> Goal of the exercise:
In the following listing, find the lines containing "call" and report them.

> Supplied data:
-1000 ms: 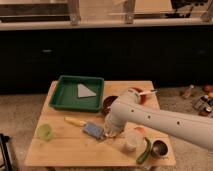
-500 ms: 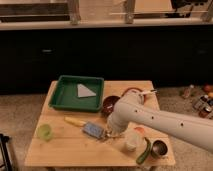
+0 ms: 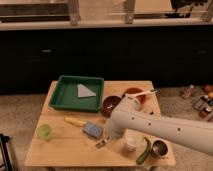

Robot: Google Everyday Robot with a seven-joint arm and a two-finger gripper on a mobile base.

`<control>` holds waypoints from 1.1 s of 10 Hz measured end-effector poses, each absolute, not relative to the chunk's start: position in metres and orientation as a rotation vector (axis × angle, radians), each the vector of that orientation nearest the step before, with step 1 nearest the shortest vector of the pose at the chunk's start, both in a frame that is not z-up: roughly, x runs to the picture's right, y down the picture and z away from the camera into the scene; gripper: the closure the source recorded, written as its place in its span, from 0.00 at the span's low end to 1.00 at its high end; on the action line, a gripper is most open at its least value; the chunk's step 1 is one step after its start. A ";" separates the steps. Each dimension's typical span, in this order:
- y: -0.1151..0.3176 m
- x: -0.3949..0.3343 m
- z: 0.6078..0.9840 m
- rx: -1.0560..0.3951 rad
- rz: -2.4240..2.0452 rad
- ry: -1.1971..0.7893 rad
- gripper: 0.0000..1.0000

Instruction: Place fork in table surface

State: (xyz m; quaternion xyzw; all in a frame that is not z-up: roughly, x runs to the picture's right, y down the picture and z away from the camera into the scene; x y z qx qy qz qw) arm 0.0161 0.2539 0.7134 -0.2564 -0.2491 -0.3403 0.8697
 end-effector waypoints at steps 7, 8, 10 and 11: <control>0.299 -0.009 0.738 -0.548 -0.677 -0.542 0.84; 0.304 -0.013 0.740 -0.553 -0.675 -0.551 0.72; 0.308 -0.016 0.744 -0.558 -0.665 -0.557 0.55; 0.310 -0.017 0.745 -0.559 -0.657 -0.561 0.44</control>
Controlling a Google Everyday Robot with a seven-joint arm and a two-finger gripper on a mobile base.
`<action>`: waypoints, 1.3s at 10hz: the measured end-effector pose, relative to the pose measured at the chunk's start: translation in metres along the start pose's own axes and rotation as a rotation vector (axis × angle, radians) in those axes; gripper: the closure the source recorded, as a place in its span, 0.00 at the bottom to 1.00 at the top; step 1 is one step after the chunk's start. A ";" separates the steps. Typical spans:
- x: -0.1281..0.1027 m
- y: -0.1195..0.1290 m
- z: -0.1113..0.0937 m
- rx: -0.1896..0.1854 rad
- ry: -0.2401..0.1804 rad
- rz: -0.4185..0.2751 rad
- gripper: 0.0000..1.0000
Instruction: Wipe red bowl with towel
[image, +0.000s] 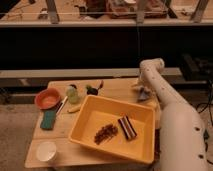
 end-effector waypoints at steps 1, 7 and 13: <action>0.002 -0.001 0.004 -0.003 -0.003 0.000 0.20; -0.002 -0.004 0.010 0.022 -0.044 -0.015 0.72; -0.006 -0.024 -0.045 0.078 -0.053 -0.051 1.00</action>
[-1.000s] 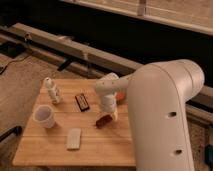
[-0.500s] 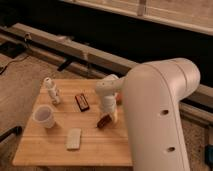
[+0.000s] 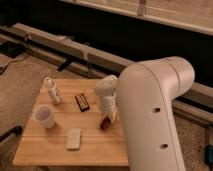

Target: Place the pepper in the ceramic cup

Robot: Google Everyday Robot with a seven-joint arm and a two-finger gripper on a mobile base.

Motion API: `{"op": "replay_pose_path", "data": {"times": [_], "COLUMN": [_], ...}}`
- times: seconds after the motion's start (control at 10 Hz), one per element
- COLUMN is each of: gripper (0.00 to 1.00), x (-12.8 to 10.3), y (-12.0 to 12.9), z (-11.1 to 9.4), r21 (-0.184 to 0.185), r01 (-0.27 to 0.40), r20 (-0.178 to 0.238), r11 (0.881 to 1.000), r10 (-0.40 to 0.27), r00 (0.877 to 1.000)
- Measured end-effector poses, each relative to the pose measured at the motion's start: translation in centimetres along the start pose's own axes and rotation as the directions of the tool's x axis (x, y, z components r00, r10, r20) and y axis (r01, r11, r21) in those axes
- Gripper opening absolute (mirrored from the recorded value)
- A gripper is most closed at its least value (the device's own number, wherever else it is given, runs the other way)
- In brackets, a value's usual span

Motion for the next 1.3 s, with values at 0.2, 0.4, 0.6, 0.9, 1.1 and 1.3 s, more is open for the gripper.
{"op": "replay_pose_path", "data": {"times": [0.2,0.4,0.6,0.9,1.1,1.3], "gripper": [0.12,0.00,0.00,0.00,0.00,0.00], "x": [0.0,0.1,0.4,1.4,2.7,4.7], "y": [-0.3,-0.3,0.4,4.3,8.9,13.2], "z": [0.2,-0.2,-1.5,-6.7,-11.0,-14.7], "r21": [0.001,-0.007,-0.014,-0.008,0.000,0.010], "r01": [-0.004,0.000,0.023,0.145,0.278,0.408], "r20": [-0.008,-0.005,0.004,0.059,0.108,0.154], "r11": [1.000,1.000,1.000,0.989,0.961,0.913], "r10": [0.004,0.000,-0.023,-0.144,-0.276,-0.405], "r00": [1.000,1.000,1.000,0.988,0.955,0.901]}}
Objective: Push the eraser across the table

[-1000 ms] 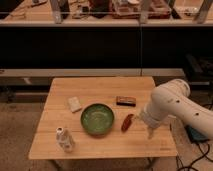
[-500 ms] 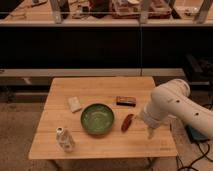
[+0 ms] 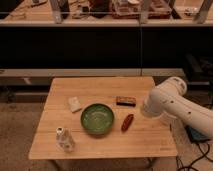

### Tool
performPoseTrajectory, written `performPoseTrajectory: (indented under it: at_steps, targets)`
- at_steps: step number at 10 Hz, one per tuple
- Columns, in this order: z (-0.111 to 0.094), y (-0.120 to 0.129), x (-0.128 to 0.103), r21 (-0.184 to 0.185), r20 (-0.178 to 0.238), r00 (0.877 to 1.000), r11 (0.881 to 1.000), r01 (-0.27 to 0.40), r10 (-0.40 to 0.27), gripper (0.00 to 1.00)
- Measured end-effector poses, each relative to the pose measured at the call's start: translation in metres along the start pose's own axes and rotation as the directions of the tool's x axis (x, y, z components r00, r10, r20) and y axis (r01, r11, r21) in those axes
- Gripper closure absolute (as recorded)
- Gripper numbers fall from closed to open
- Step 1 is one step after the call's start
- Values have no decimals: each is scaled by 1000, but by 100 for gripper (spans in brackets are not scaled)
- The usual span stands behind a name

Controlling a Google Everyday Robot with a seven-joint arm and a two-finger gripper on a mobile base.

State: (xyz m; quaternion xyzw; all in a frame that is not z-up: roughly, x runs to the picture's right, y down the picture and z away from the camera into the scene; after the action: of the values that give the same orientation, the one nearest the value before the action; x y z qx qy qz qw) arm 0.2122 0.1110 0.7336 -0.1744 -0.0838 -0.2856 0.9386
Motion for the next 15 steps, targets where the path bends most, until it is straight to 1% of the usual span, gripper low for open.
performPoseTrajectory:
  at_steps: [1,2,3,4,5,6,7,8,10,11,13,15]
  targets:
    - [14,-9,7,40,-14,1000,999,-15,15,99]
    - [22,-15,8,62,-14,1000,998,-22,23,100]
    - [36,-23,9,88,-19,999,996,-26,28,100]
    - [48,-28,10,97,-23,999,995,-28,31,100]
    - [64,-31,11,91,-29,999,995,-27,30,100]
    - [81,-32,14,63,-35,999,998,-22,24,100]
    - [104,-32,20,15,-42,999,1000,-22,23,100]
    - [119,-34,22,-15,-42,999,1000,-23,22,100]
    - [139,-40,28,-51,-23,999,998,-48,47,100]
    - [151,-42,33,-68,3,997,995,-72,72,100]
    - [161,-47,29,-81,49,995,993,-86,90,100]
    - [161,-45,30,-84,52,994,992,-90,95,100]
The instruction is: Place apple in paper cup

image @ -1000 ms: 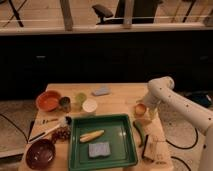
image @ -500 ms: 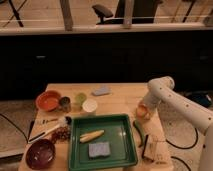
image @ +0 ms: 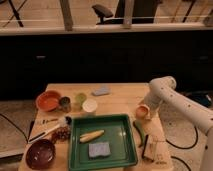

> Response for this exercise:
- Measured end-effector poses, each relative to the pose measured at the call's start: translation in metres along the start pose's own axes and rotation as the directions of the tool's x axis (x, y, z components r00, r10, r20) and y axis (r01, r11, r21) in those axes
- Step 1 is one step after the call's start

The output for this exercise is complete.